Pero esta misma lógica explica también las reducciones sucesivas de los impuestos de Estado, que solo financian un conjunto indistinto de gastos difícilmente identificables. Nadie se moviliza contra la disminución del IS y del IE, aunque estos impuestos contribuyen a financiar escuelas, universidades, etc. Dicho de otro modo, el hecho de sacralizar ciertos gastos tiene consecuencias negativas para otros, a veces igualmente indispensables.

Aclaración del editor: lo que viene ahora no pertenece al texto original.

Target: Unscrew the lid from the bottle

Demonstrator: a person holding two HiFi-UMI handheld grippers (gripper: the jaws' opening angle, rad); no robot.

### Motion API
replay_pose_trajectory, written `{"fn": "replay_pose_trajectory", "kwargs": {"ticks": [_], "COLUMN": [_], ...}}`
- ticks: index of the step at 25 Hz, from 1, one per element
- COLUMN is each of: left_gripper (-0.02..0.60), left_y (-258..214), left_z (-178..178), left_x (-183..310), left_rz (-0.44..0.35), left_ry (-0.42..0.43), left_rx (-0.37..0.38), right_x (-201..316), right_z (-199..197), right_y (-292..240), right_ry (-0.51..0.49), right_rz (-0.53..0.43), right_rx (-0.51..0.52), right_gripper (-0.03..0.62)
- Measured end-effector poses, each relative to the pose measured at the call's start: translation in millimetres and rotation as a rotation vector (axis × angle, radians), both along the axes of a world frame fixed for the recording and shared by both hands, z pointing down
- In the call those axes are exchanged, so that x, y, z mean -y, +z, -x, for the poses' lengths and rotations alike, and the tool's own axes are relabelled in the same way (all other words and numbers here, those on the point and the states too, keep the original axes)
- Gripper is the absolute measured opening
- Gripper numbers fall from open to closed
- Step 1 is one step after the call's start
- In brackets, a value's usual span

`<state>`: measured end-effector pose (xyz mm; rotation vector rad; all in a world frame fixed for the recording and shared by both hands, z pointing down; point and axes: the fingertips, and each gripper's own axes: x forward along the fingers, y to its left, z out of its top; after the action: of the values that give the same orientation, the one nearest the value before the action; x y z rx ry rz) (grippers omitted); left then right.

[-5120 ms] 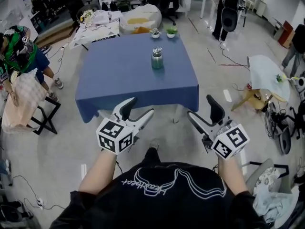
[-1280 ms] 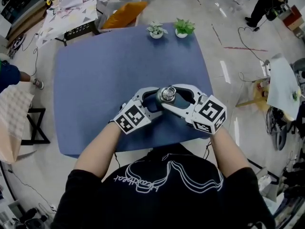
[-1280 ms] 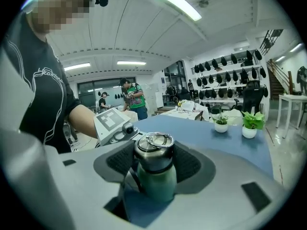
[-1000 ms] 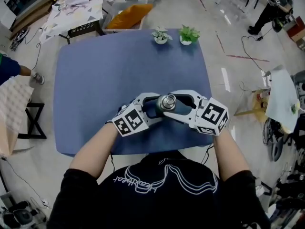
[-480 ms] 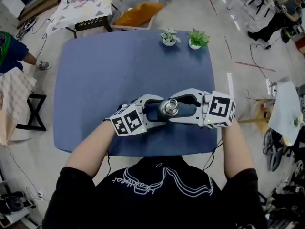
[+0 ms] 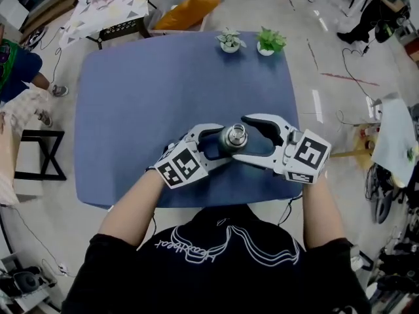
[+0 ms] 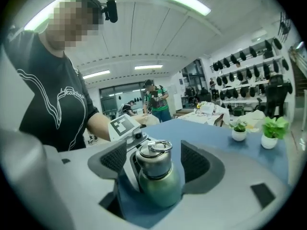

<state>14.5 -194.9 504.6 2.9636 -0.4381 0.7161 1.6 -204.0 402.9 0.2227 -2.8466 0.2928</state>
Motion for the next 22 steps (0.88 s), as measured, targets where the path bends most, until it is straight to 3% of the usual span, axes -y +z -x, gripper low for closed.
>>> {"fn": "replay_pose_trajectory", "kwargs": {"ticks": [5,9,13,19,22], "left_gripper": [0.318,0.318,0.316,0.314,0.314], "left_y": [-3.9,-2.3,-0.3,-1.6,-0.9], "left_z": [3.8,5.4,2.8,2.4,1.9], "left_x": [1.0,2.2,2.6,3.8,4.1], "left_rz": [0.008,0.019,0.026,0.023,0.022], "left_ry": [-0.142,-0.256,-0.323,-0.356,-0.361], "left_rx": [0.001,-0.005,0.001,-0.009,-0.016], "right_x": [-4.0,-3.9,-5.4,0.3,1.4], "right_z": [-1.9,-1.0,-3.1,-3.9,-4.6], "right_y": [5.6,11.3,18.7,22.7,23.3], "right_ry": [0.263,0.428,0.508,0.566,0.572], "right_rz": [-0.072,-0.073,-0.076,-0.118,-0.126], "right_rx": [-0.012,0.014,0.001,-0.02,-0.013], "right_gripper": [0.339,0.328,0.322,0.244,0.241]}}
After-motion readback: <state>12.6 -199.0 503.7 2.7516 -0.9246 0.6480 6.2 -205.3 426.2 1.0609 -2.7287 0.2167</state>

El debate es complejo, pero podemos estar seguros de una cosa: la arquitectura global de nuestro sistema no está preparada para cambiar. Y, a partir del momento en que se conservan deducciones afectadas a las ramas de salud y familia, la solución correcta sería que las deducciones sacralizadas no solo se apoyaran en el trabajo, sino en una base fiscal lo más amplia posible. No tiene ningún sentido seguir haciendo pesar únicamente sobre el salario el financiamiento de los gastos que dependen de la solidaridad nacional, sobre todo en un momento en el que el trabajo se encuentra ya sobrecargado de impuestos y en el que se busca favorecer la creación de empleo. Por eso, más allá de las discusiones técnicas sobre sus modalidades (como, por ejemplo, una contribución patronal generalizada que gravite sobre los salarios y los beneficios —sin duda el mejor compromiso técnico y político—, una contribución sobre el conjunto del valor agregado, el denominado IVA social), la ampliación de la base de aportes patronales sería sin dudas una buena reforma. Se ubicaría en continuidad directa con la CSG, creada en 1991 para extender la base de aportes de salud y familiares de los salarios al conjunto de los ingresos. Y si, tal como piensan ciertos economistas, toda tentativa de gravar los beneficios está destinada al fracaso en el actual contexto internacional, siempre será posible bajar el impuesto sobre sociedades más rápidamente de lo previsto. Al menos habremos logrado sensibilizar a los actores sociales y a los ciudadanos sobre el problema central de la armonización fiscal europea y sobre el hecho de que el actual sistema de deducciones afectadas a un fin específico no hace más que exacerbar las tendencias que operan hoy en Europa (impuestos crecientes al trabajo, sobre todo al poco calificado, y desgravación progresiva del capital y del trabajo altamente calificado).